Asperlicin, a nonpeptidal cholecystokinin receptor antagonist, attenuates sodium taurocholate-induced acute pancreatitis in rats.

Asperlicin (ASP), a new, nonpeptidal cholecystokinin (CCK) receptor antagonist isolated from the fungus Aspergillus alliaceus, has an affinity that is 300-400 times greater than that of proglumide for gallbladder, ileal, and pancreatic CCK receptors. The long in vivo half-life and high selectivity for peripheral CCK receptors make ASP suitable for investigations on the physiological and pharmacological actions of CCK. Endogenous CCK has been postulated to participate in the pathogenesis of acute hemorrhagic pancreatitis (AHP) in rats and mice.
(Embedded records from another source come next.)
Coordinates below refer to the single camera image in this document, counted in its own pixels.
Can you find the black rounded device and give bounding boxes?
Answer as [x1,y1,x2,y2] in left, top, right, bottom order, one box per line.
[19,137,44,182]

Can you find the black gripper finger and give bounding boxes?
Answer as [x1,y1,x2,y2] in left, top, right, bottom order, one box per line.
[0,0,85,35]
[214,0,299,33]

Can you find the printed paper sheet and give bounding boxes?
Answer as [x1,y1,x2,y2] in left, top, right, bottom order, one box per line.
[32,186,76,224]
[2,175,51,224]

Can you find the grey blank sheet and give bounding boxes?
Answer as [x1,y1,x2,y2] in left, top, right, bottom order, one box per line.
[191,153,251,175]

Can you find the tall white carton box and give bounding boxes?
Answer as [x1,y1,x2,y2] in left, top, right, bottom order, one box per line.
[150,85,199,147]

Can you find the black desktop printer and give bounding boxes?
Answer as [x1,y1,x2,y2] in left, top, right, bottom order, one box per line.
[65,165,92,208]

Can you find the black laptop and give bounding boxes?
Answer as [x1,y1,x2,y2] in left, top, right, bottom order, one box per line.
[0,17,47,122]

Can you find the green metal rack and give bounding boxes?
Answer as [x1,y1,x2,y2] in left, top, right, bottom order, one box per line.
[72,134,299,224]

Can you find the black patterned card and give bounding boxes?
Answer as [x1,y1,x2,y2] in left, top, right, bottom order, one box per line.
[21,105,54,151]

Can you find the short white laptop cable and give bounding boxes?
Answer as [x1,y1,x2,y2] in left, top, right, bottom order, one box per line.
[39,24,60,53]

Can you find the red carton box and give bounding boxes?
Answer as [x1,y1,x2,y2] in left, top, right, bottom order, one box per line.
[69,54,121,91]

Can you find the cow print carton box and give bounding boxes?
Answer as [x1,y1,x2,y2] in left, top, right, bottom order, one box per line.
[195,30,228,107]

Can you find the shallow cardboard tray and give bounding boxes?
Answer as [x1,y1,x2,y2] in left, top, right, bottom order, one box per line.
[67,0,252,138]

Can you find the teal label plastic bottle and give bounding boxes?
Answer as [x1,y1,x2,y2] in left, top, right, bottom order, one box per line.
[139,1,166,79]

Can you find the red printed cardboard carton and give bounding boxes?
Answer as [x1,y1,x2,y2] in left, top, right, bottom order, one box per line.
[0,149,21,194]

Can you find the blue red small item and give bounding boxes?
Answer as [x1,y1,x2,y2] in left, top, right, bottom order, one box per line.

We examined the effects of ASP in rats on the early course (6 h) of AHP induced by a retrograde infusion of sodium taurocholate (NaTC) into the common bile-pancreatic duct. An i.v. bolus injection of ASP (either 10 mg/kg or 30 mg/kg) in dimethyl sulfoxide (DMSO) given 1 h prior to AHP induction failed to significantly alter pancreas weights, serum amylase concentrations, or pancreatic histopathology when compared with AHP control rats treated with vehicle alone. However, rats given 2 i.p. injections of ASP (either 20 mg/kg/injection or 40 mg/kg/injection) in DMSO: olive oil 1 h before and 2 h after induction of AHP exhibited significantly reduced serum amylase concentrations. Additionally, rats given the high dose i.p. injections of ASP also had significantly reduced pancreas weights and less severe pancreas histopathology compared with AHP control animals. These data indicate that endogenous CCK participates in the pathogenesis of NaTC-induced AHP in the rat.